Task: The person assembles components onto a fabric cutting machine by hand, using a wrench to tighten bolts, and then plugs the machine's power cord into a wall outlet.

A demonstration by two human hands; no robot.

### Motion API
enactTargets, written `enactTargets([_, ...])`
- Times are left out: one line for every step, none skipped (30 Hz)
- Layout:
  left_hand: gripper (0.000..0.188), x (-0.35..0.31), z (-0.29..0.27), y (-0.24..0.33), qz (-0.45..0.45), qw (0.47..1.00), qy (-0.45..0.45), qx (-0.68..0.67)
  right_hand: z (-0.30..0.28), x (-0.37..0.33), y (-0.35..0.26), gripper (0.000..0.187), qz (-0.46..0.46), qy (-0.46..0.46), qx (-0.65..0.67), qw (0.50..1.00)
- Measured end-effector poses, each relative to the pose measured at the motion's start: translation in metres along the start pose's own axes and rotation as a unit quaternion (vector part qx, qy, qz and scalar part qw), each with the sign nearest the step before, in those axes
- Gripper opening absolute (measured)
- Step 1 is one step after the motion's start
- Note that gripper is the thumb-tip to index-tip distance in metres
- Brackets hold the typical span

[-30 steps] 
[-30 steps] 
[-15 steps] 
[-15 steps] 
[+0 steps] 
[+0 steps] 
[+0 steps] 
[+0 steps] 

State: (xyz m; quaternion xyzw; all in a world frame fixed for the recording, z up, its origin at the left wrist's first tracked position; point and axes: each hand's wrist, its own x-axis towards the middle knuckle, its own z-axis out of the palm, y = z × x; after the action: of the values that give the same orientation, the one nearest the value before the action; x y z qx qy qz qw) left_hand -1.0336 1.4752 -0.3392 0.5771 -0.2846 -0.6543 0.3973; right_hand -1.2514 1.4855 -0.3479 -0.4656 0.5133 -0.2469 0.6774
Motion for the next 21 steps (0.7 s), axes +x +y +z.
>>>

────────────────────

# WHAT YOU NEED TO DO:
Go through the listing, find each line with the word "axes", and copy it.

# RESPONSE AREA:
- Measured end-effector poses, each relative to the pose measured at the motion's start: translation in metres along the start pose's own axes and rotation as a unit quaternion (vector part qx, qy, qz and scalar part qw), each with the sign nearest the step before, in those axes
State: (xyz m; quaternion xyzw; all in a world frame fixed for the recording, z up, its origin at the left wrist's first tracked position; point and axes: each hand's wrist, its own x-axis towards the middle knuckle, its own z-axis out of the palm, y = z × x; after the action: of the values that give the same orientation, the one nearest the value before the action; x y z qx qy qz qw) left_hand -1.0336 1.4752 -0.3392 0.5771 -0.2846 -0.6543 0.3973; right_hand -1.2514 1.4855 -0.3479 -0.4656 0.5133 -0.2469 0.6774
Motion for the next 21 steps (0.7 s), axes +x +y +z.

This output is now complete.